What the task asks: From the following material, say how many lines have "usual" in them; write only the number.

- - - -

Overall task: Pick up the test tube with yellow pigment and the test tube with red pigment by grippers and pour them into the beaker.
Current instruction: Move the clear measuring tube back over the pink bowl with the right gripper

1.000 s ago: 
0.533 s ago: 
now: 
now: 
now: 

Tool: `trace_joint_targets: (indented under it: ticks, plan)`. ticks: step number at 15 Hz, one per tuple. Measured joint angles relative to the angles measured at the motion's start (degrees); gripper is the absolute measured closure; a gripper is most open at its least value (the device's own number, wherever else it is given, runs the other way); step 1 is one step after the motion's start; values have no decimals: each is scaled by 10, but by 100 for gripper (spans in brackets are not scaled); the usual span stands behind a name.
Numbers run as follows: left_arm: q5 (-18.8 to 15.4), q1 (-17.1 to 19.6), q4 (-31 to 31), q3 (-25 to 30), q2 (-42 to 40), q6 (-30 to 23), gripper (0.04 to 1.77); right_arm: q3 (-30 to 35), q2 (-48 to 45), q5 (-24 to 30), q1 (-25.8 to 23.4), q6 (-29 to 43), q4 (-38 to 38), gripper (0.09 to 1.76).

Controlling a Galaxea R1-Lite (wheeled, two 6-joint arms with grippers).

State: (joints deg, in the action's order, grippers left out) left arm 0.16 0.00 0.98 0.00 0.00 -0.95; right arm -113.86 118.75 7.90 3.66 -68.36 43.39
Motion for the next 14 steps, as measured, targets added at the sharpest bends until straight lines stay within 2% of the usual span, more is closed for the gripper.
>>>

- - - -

Result for this exercise: 2